各グループで、そのように周知をお願いします。マイカーの方は缶ビールを飲まず持って帰ってください。
年末年始、飲み過ぎや交通事故などないよう、また元気な顔で出勤してください。
以上です。
では解散」
人事異動の話を聞いて、驚いた人はいなかった。皆、福田課長が以前から転職先を探しているのを知っていた。やっとかという思いだったようだ。

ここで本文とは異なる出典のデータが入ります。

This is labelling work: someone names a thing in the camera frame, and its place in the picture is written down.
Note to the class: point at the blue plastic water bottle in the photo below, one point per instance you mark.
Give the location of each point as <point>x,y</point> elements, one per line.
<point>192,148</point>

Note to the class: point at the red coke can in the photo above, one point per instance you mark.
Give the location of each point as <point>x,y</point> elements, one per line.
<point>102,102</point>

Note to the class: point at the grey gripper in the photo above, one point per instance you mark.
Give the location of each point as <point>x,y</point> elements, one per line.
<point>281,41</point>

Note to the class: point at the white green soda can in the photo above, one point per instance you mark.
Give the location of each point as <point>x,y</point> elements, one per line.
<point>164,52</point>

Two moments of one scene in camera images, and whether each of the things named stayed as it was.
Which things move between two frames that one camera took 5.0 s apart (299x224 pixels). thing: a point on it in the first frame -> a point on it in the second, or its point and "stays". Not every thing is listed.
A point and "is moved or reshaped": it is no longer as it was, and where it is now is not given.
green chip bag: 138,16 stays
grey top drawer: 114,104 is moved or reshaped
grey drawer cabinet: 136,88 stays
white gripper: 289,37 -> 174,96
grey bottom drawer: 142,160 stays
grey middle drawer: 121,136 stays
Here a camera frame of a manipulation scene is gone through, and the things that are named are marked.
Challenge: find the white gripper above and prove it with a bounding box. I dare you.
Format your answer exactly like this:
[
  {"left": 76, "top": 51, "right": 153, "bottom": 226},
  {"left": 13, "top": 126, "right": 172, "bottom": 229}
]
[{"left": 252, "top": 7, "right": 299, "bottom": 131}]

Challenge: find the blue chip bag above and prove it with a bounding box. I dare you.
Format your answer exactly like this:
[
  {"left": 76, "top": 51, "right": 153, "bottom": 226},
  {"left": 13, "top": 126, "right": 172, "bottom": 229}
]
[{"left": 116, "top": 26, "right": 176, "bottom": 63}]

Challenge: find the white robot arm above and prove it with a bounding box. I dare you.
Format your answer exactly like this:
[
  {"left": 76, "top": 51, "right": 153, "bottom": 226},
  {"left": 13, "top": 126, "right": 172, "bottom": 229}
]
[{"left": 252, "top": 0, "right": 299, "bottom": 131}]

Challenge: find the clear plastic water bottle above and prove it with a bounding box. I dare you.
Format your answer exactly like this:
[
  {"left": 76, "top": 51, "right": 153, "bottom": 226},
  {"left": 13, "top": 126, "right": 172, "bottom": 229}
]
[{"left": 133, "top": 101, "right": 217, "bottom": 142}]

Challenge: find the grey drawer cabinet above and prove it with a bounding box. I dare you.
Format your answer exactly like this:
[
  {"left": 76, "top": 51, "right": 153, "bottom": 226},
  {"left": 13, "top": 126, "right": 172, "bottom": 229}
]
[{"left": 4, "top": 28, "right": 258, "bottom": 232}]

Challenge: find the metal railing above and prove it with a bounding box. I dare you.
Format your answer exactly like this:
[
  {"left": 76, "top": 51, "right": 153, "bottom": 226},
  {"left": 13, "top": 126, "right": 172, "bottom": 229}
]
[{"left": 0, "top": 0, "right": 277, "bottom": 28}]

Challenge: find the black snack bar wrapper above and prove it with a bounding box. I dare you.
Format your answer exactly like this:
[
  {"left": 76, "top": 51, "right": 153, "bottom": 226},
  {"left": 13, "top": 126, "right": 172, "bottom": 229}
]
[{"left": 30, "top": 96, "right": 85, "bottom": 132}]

村上さんも工場から支社に転勤してから、何年も戻りたいと言ってやっと去年戻ってこられた。しかし、品質保証の仕事が合わなかったのか、着任した年の自己申告に支社に戻りたいと書いたという噂だ。本当なら常識を疑う。
支社のラブコールというのも怪しい。
食堂などで聞こえる声は、自分勝手とか心変わりが激しいと、批判的なことばかりだ。もう転勤希望は通らないだろうという声もある。
前世では村上さんの転勤は、ISO認証活動中4月か5月だったと記憶している。それに先日、猪越課長から聞いたときは仮定の話と言っていた。
こんなに早いとは内々では決まっていたのだろうか? それとも私がISO認証に向けて、早いとこ体制を作らないとまずいと言ったのが影響したのか、どうだろう。
私は前世に囚われることがなく自由に意思決定できるのは確認したが、私の決心や行動によって取り巻く環境は変わる。それは架空ではなく現実だ。結局、世の中と言っては大げさだが、私を取り巻く周囲の状況は私の行動によってどんどん変わるということを忘れてはならない。
それは前世より良くなることもあるし悪くなることもあると知ると緊張する。
事務所に戻ると、村上さんに話しかける。とりあえず引継ぎをしないとならない。
だが村上さんが言うには、特段引き継ぎは必要ないという。そして5日まで正月休みで、引っ越しや小さなお子さんがいるので転校などの手配があり向こうには1月18日から出勤ということで、11日の週は休みを取らせていただくという。すると会社に来るのは6日から8日の三日間だけだ。
彼の口ぶりから、品質保証など、もう頭にないのははっきりしている。これでは村上さんと話してもしょうがない。
現在、品質保証協定を結んでいるのは8社のはずだ。今後のことは本人に聞くより、営業と話をして対応した方が確実だろう。正月明けに処理しようと思う。
後で桜庭さんに送別会の話をすると、びっくりしていた。いくらなんでもとかブツブツ独り言を言っていたが聞かなかったことにしよう。
送別会をするなら8日しかないが、皆の都合はどうだろうか?
とりあえず今日一日は自分の好きにできそうだ。
誰もパソコンを使っていない。早速立ち上げて、ISO認証のスケジュールを描いてみる。
この時代オフィスソフトについていた怪しげなプロジェクト管理ソフトより、エクセルで描いた方が速くて使いやすかったように思う。横軸は日付を入れた方が分かりやすいし。
日程など詳細は未定だが、やるべきイベントやタスクは変わらない。分かるだけでも描いてみよう。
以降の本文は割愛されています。